For most of Nestor's career, the second-day doubles match was the one point Canada could count on. Nestor is a sparkling 29-7 in career Davis Cup doubles matches and as recently as May of last year, was the world's No. 1 ranked doubles player – the oldest player in ATP history to be ranked No. 1 in either singles or doubles.

But Nestor hasn't had a great year, reaching just one semi-final (in Memphis, with Lukasz Kubot); and he'd also been on a personal three-game losing streak (against France, South Africa and Spain) in Davis Cup action.

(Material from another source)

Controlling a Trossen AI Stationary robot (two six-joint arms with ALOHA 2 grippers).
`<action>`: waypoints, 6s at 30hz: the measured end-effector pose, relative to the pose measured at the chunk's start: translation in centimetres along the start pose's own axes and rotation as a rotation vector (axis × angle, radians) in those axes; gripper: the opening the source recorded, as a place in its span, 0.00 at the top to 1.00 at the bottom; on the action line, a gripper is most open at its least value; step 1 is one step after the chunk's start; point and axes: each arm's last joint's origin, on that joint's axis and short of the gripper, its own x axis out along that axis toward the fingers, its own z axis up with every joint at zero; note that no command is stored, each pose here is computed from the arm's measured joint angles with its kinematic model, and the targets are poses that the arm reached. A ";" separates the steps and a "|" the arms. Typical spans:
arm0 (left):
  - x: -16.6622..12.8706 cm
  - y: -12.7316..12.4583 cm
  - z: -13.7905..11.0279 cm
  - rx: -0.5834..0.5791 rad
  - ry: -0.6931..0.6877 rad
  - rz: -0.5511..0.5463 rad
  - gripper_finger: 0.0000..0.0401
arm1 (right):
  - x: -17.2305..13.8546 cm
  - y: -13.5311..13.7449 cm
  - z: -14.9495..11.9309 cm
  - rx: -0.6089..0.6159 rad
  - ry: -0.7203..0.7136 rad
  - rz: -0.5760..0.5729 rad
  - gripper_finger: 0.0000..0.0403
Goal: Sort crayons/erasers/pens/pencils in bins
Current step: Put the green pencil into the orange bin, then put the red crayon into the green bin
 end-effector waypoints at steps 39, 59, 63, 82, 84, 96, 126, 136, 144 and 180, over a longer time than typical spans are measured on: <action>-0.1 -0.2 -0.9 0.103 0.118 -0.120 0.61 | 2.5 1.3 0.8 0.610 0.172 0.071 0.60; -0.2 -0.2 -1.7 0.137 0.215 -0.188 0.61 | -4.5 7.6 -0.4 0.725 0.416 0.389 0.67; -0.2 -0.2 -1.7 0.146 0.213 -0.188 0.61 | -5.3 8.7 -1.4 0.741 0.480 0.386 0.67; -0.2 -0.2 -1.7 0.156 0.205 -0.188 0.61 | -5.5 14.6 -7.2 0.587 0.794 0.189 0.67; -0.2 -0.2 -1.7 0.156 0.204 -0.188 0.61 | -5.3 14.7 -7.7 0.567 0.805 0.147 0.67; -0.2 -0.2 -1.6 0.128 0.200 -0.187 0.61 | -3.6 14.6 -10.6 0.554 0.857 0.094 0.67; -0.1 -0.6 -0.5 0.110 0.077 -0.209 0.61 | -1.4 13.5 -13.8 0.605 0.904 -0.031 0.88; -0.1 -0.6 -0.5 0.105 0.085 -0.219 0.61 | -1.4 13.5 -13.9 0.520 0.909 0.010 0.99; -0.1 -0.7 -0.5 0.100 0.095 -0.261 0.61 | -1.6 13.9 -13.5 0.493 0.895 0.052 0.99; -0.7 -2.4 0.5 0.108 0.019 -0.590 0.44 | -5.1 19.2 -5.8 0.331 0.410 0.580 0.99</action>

So the doubles was not a sure thing and the Italians made the expected 11th-hour switch, substituting Fognini for Lorenzi, because they believed – with Raonic up tomorrow - the doubles could represent the pivotal point.

The Italians grumbled a little about the hostile environment – Fognini especially was a target for some hecklers – but Nestor noted that Canada had played in far tougher conditions in previous away matches and said he hoped the same rowdy bunch would be back Sunday.

"That's part of Davis Cup, that's what makes it special," said Nestor. "I just hope they all look at the bigger picture and know that it wasn't all that bad."